◆ To do:
The listing below must be duplicated in full, with nothing altered.

+ + +

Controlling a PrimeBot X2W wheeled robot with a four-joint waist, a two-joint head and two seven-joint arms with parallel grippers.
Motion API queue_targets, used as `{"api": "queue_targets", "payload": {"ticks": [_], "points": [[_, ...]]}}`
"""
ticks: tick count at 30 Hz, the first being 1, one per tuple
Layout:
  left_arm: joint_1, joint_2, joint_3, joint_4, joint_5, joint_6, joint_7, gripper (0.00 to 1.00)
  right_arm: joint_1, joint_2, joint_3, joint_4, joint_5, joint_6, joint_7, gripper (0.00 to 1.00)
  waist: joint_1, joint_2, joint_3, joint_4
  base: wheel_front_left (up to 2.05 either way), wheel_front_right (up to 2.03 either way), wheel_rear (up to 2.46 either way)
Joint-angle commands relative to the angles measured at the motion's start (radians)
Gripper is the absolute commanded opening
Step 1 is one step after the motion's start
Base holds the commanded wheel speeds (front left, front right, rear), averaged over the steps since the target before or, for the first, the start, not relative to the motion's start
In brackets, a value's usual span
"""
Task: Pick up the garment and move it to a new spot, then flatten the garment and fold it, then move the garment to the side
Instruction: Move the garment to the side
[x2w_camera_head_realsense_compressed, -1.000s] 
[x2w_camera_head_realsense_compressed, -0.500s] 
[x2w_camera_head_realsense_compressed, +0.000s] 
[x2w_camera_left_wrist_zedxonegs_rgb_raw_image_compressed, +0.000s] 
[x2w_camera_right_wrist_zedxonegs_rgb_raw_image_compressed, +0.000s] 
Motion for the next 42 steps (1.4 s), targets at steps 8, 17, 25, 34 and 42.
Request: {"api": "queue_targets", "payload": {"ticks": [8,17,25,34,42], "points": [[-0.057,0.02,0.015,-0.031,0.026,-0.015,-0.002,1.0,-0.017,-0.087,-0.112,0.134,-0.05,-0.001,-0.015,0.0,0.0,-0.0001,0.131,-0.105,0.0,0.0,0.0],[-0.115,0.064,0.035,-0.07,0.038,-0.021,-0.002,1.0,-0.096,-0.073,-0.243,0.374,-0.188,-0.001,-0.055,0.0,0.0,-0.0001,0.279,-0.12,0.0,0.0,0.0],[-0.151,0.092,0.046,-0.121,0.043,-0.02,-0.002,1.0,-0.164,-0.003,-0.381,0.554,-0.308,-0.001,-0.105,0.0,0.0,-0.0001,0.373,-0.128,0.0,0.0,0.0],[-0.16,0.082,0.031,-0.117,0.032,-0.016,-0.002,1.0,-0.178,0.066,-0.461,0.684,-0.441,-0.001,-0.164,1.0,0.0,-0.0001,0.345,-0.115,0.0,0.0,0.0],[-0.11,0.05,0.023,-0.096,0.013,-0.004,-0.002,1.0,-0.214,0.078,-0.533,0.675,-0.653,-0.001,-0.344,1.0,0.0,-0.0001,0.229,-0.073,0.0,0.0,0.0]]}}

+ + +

◆ Exercise response:
Controlling a PrimeBot X2W wheeled robot with a four-joint waist, a two-joint head and two seven-joint arms with parallel grippers.
Motion API queue_targets, used as `{"api": "queue_targets", "payload": {"ticks": [_], "points": [[_, ...]]}}`
"""
ticks: tick count at 30 Hz, the first being 1, one per tuple
Layout:
  left_arm: joint_1, joint_2, joint_3, joint_4, joint_5, joint_6, joint_7, gripper (0.00 to 1.00)
  right_arm: joint_1, joint_2, joint_3, joint_4, joint_5, joint_6, joint_7, gripper (0.00 to 1.00)
  waist: joint_1, joint_2, joint_3, joint_4
  base: wheel_front_left (up to 2.05 either way), wheel_front_right (up to 2.03 either way), wheel_rear (up to 2.46 either way)
Joint-angle commands relative to the angles measured at the motion's start (radians)
Gripper is the absolute commanded opening
Step 1 is one step after the motion's start
Base holds the commanded wheel speeds (front left, front right, rear), averaged over the steps since the target before or, for the first, the start, not relative to the motion's start
In brackets, a value's usual span
"""
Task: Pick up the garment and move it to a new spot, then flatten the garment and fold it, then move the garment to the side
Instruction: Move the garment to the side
[x2w_camera_head_realsense_compressed, -1.000s] 
[x2w_camera_head_realsense_compressed, -0.500s] 
[x2w_camera_head_realsense_compressed, +0.000s] 
[x2w_camera_left_wrist_zedxonegs_rgb_raw_image_compressed, +0.000s] 
[x2w_camera_right_wrist_zedxonegs_rgb_raw_image_compressed, +0.000s] 
Motion for the next 42 steps (1.4 s), targets at steps 8, 17, 25, 34 and 42.
Request: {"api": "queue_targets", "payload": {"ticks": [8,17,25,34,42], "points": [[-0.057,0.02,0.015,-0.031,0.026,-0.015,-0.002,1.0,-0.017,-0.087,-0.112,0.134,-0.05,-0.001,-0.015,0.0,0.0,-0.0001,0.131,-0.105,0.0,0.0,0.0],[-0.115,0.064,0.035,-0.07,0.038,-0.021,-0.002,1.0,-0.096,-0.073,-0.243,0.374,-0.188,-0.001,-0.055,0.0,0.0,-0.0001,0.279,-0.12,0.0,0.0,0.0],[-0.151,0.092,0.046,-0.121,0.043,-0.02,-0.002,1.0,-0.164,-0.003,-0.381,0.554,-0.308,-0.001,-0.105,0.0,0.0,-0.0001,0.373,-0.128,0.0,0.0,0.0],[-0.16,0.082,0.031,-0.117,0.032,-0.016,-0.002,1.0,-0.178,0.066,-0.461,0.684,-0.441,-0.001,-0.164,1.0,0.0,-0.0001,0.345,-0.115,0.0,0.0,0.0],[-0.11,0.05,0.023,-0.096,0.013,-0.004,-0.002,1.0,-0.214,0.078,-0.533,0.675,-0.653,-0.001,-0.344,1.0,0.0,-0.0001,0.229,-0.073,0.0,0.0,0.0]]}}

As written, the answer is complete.